I have to say that this was in part down to the artists and what they showed. To give an idea I will briefly describe what happened throughout the evening. An account of the line up with a personal slant so to speak.
Joana Cifre Cerdà’s performance ‘I want you to feel the weight of my loss…. or is it the weight of my freedom?’ inside of Chateau Marcus was really unnerving and triggered so many contradictory feelings in me. This is rather ironic because all what Joana did was make a dough ball with the exact weight of the removed uterus and attached fibroids. 1.18 kg to be precise. Then she gave it to someone in the audience to hold it and when finished to pass it on. When I got it, my first reaction was to pass it on swiftly as I did not want that burden. I almost automatically, I was not alone in doing this, began to form and knead it in order to deconstruct this neat flesh coloured ball. At the same time this act of putting my thumbs and fingers in the salt dough felt extremely obscene, obscene in the sense that I was overstepping physical boundaries. Definitely a new experience to me.
Salon Slum had also a great line up. Charles Monkhouse had installed ‘The theatre of Iridescence’ a more mobile version of his highly acclaimed ‘Brocken Spectre’ installation. Brocken Spectre is a natural phenomenon where an image gets projected by the sun onto the clouds or mist. Charles managed to recreate these conditions for the Brocken Spectre involving a light projection and a complex set up of filters and pipes to create a very fine misty cloud. Yes, I asked and a fog machine definitely does not work. The intriguing thing about this installation is that only the person standing in the light beam can see it. What they see could be likened to a rainbow coloured halo or aura. When I tried it out I found this experience strangely moving and also reassuring. I don’t know exactly why and I will still need to think about it.

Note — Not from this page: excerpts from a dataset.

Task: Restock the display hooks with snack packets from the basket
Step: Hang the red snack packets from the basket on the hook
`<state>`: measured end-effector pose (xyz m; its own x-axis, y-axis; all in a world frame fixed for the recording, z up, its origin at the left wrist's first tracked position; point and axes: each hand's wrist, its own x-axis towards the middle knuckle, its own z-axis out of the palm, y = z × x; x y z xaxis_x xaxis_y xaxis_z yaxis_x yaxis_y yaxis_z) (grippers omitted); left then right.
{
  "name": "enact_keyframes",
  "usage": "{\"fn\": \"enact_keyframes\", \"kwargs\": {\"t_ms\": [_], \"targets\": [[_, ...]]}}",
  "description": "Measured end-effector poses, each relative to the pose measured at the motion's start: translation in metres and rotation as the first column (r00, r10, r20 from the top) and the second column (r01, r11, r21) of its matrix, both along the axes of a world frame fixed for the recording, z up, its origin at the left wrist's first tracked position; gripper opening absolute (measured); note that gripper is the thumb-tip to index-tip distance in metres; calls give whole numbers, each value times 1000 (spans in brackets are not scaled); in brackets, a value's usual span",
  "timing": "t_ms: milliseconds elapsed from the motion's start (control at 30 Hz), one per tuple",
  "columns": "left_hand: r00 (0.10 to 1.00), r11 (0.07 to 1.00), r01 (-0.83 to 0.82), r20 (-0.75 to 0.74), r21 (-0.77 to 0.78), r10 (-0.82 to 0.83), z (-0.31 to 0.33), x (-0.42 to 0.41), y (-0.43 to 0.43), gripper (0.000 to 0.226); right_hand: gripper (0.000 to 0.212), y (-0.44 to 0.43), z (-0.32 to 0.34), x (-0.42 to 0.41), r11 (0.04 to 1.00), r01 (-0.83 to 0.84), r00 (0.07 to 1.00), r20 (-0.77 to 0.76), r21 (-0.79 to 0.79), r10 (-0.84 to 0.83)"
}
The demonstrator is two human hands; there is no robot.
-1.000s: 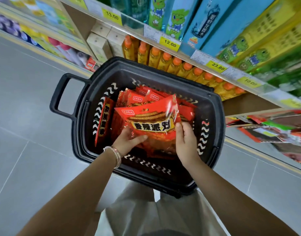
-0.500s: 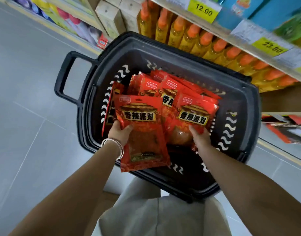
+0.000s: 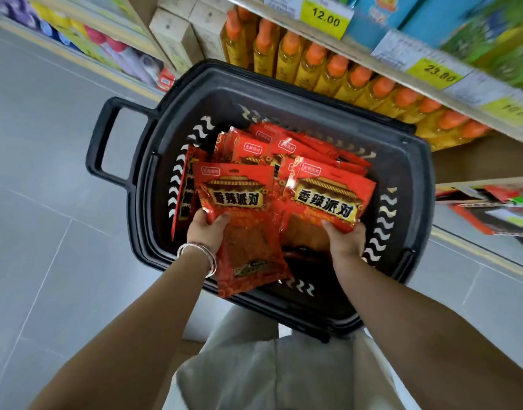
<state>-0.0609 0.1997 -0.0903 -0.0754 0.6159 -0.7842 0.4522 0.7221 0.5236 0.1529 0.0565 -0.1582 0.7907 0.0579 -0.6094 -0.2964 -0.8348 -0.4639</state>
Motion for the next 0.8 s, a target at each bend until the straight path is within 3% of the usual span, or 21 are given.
{"fn": "enact_keyframes", "kwargs": {"t_ms": [100,167,300,433,500,700,800], "targets": [[999,1000,-3,38,14,2,18,8,7,15,39,-10,33,-3,980,-175,984,38,93,172],[997,1000,-1,80,7,0,31,14,11,20,39,-16,54,-2,960,-252,967,57,119,247],[990,994,70,113,85,-79,61,25,12,35,32,-24,95,0,928,-316,948,90,199,304],[980,962,201,-32,187,-199,99,37,4,57,23,-36,140,0,889,-236,971,121,392,205],[963,933,265,-17,244,-269,123,47,-4,59,20,-48,163,4,861,-199,978,144,468,149],[897,809,370,49,457,-439,192,97,-51,26,8,-117,232,30,777,-180,935,350,603,-55],[874,742,361,72,565,-480,223,132,-88,32,6,-168,256,54,750,-127,906,383,649,-178]]}}
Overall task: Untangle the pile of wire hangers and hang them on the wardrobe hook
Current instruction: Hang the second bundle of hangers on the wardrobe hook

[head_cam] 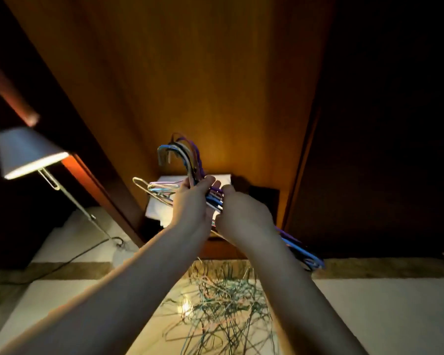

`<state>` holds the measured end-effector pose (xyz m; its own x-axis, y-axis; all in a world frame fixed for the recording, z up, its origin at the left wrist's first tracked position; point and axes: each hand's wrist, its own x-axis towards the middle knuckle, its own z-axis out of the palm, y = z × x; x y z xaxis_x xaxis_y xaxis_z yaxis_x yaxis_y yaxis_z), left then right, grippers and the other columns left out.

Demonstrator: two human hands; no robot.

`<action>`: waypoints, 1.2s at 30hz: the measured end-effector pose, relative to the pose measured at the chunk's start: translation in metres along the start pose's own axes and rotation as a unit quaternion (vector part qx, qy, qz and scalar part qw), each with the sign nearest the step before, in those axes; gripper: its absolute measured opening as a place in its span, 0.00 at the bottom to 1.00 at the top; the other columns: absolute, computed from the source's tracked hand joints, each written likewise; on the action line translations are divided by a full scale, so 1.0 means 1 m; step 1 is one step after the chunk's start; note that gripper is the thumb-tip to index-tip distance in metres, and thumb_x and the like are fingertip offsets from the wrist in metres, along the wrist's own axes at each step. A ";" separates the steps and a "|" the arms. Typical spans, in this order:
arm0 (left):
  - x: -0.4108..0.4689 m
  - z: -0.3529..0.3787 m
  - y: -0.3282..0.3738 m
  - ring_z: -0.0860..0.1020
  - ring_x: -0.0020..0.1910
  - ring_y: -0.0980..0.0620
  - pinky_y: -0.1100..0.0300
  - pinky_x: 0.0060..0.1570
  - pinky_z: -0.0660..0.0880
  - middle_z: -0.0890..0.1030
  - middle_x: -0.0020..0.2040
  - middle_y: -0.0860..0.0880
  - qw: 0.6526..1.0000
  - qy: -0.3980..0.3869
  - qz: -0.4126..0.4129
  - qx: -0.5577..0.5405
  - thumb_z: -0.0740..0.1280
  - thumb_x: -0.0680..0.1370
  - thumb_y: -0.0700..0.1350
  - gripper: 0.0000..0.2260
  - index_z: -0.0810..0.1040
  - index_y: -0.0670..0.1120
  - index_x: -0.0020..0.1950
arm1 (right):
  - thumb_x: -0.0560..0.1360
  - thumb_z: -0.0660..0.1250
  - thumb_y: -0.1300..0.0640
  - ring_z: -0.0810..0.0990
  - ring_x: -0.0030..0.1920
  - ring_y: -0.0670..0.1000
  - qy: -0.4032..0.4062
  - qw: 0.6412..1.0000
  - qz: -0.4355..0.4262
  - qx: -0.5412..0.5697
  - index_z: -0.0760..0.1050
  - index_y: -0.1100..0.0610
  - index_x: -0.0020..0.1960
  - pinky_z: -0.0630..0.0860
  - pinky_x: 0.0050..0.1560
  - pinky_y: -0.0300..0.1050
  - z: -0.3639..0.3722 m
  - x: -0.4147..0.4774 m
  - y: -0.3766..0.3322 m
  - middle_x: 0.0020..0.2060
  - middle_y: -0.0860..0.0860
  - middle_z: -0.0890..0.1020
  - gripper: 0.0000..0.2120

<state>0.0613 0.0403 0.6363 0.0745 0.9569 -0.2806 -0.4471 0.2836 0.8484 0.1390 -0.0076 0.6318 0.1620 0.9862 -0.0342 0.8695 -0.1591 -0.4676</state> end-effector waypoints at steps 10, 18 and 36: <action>-0.107 0.125 0.147 0.78 0.43 0.54 0.60 0.39 0.77 0.78 0.42 0.48 0.994 -0.091 0.030 0.057 0.64 0.77 0.36 0.07 0.74 0.48 0.47 | 0.76 0.56 0.60 0.80 0.47 0.60 0.163 0.969 -0.136 -0.125 0.65 0.54 0.58 0.66 0.36 0.48 -0.198 -0.027 -0.020 0.48 0.54 0.80 0.11; -0.094 0.091 0.204 0.80 0.35 0.56 0.61 0.39 0.76 0.82 0.35 0.51 0.911 -0.108 0.230 0.326 0.63 0.78 0.36 0.12 0.73 0.47 0.60 | 0.76 0.58 0.58 0.78 0.45 0.60 0.168 0.975 -0.114 -0.085 0.67 0.55 0.61 0.71 0.37 0.48 -0.244 0.007 -0.019 0.46 0.56 0.80 0.14; 0.063 0.107 0.403 0.71 0.58 0.45 0.56 0.55 0.66 0.76 0.56 0.45 0.620 0.045 0.567 0.541 0.66 0.75 0.44 0.14 0.77 0.46 0.60 | 0.74 0.65 0.58 0.76 0.38 0.50 0.288 0.951 -0.105 0.049 0.77 0.49 0.50 0.70 0.35 0.46 -0.365 0.162 -0.131 0.39 0.48 0.78 0.07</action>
<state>-0.0187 0.2212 1.0084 0.1863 0.5866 0.7882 0.6958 -0.6452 0.3157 0.2218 0.1558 1.0101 0.2423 0.8030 0.5445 0.8678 0.0716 -0.4918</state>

Octavia Bettis read one of her latest texts that she wrote in response to a painting by Hildegard von Bingen, an 11th century Benedictine abbess who is mostly known for her visionary theological writings and her musical compositions. Octavia’s response to this work was quite extraordinary and I believe she is another revolutionary to come. Keaton Robinson, a standup poet, performed two on the spot. An exhilarating experience and a first to me. John Bowtell showed his excellent film on one of his inclusive dance project that raised and resolved many questions about collaborative practice to me. Duncan Chapman talked about a strand in his work where he glitches landscape imagery into sound scores. Sam Douce showed his wonderfully quirky animation work. Lastly, Tom Constantine played a new piece where some of us actually spontaneously joined in. A great finish to the evening. Yes, the evening was thought provoking and intriguing. Yet the most outstanding thing about it to me was that I was moved and touched by what I saw and experienced. This made realise that I more often than do not feel but look at visual art as if it were an intellectual text. Maybe there are many other ways of engaging with art as part of everyday life. As a start, I might just try to move through the world with my eyes wide shut a little longer.